Ayah dan ibu membuat makanan, sedang aku dan Kak Kezie membuat kue. Walaupun
sejak siang tadi aku merasa tidak enak badan. Tapi kini aku tetap menyempatkan diri untuk membantu. Ini kulakukan semata-mata
agar tidak menimbulkan rasa curiga orangtuaku.
Sekuat tenaga aku
mencoba menguatkan badan, dan mencoba
untuk bersikap seperti biasanya.
“Kamu sakit, Kai?” tanya Kak Kezie yang sejak tadi telah
memperhatikan tingkahku yang sedikit lesu mengaduk olahan kue.
“Ah... tidak kok Kak, cuma
sedikit pusing saja masalah tugas kuliah.”
“Tapi kok wajahmu kelihatan
pucat, benar kamu tidak apa-apa?”
“Benar Kak, cuma pusing
saja. Aku mau ke kamar dulu.” secepat mungkin aku menarik diri dari hadapan Kak
Kezie, menghindari pertanyaan lain.
Setelah berada dalam
kamar. Di depan cermin kembali aku mengoles bedak dan lipstik demi menutupi
wajahku yang terbilang pucat. Tapi lingkaran warna kecoklatan di sekitar mataku
tidak bisa hilang. Walaupun aku telah mendempulnya beberapa senti sekali pun.
Keringat dingin kembali
membanjiri tubuhku. Ada peran batin dalam diriku. Apakah penyakit ini harus aku
katakan pada orangtuaku atau tidak? Aku sungguh takut akan darah! lagipula
pasti mereka sibuk! Jadi apa yang harus aku lakukan? Pertanyaan itu kembali membuat
kepalaku terasa pusing.
“Dek’kamu baik-baik saja
kan? Tidak ada yang kamu sembunyikan.” ujarnya
spontan, tanpa aku rasa ia telah berada di sampingku. Bicaralah dengan kakak,
kalo memang adek punya masalah.”
Dari perkataannya
mungkin sudah saatnya aku memberitahukan hal ini padanya. Membagi masalahku
dengan saudaraku sendiri. Karena aku tahu ia pasti akan memberikan solusi yang
terbaik untukku. “Begini Kak, akhir-akhir ini aku merasa jantungku terasa sakit
seperti dipukul sesuatu.”
“Jantung sakit, ha…ha… kamu
bercanda, masa masih remaja sudah sakit jantung, itu mah penyakit orangtua.
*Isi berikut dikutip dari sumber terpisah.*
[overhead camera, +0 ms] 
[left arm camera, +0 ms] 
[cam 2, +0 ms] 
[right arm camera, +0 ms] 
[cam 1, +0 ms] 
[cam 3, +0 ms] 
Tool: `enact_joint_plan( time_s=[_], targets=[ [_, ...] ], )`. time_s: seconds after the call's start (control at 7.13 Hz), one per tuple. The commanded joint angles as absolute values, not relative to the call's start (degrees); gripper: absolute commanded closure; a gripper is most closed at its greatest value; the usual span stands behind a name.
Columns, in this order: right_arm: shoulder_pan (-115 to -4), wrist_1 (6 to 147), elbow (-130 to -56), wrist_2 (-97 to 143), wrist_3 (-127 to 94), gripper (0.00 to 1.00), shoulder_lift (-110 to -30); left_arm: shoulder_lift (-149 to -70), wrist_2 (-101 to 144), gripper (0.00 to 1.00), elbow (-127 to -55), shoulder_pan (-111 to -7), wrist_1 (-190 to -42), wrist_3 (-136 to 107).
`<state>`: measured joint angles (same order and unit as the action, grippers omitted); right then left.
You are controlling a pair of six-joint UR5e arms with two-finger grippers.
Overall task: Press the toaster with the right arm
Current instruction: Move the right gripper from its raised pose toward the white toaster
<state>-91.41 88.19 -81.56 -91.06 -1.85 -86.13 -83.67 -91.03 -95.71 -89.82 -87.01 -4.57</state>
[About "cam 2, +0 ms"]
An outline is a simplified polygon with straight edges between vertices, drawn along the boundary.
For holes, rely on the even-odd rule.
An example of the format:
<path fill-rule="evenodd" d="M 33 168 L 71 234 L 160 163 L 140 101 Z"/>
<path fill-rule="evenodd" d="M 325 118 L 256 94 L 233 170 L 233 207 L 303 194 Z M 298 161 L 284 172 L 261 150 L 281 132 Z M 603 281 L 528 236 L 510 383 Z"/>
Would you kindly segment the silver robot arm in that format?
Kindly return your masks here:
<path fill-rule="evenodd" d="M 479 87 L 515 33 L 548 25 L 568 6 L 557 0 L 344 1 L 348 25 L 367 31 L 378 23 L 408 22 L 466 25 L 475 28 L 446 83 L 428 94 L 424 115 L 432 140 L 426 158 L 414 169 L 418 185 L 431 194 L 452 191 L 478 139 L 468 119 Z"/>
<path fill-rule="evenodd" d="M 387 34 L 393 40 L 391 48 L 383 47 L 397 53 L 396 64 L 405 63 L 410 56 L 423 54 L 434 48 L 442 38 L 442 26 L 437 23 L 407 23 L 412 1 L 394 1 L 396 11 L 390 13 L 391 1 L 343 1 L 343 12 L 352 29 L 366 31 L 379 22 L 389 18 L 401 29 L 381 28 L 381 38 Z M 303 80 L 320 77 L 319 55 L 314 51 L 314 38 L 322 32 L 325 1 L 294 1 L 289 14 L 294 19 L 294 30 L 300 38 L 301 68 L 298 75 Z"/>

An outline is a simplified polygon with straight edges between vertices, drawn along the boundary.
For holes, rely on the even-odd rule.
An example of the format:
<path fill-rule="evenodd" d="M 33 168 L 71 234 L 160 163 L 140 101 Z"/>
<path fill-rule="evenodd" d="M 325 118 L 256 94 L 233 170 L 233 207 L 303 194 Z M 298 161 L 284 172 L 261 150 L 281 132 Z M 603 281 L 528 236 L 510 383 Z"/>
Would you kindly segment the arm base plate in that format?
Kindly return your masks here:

Mungkin kamu kecapetan kali. Lebih baik, sekarang kamu tidur, biar kakak
selesaikan pekerjaan kakak.” ternyata apa yang aku katakan hanya dianggap
lelucon. Mungkin orangtuaku pun akan bertindak seperti itu, menganggap hali ini
hanya penyakit orangtua dan sebagai bualan belaka. Lebih baik tidak perlu kuberitahu
siapapun, karena aku tahu di rumah ini pasti tidak akan ada yang mengerti
kondisiku.
Setelah Kak Kezie meninggalkanku. Tiba-tiba
aku merasakan sakit itu kambuh lagi. Sekuat tenaga aku menahan untuk tidak
berteriak. Sambil menggulingkan badanku di kasur dan menggigit ujung selimut,
aku menahan sakit . Rasanya sakit didadaku ini terasa menyebar keseluruh tubuhku.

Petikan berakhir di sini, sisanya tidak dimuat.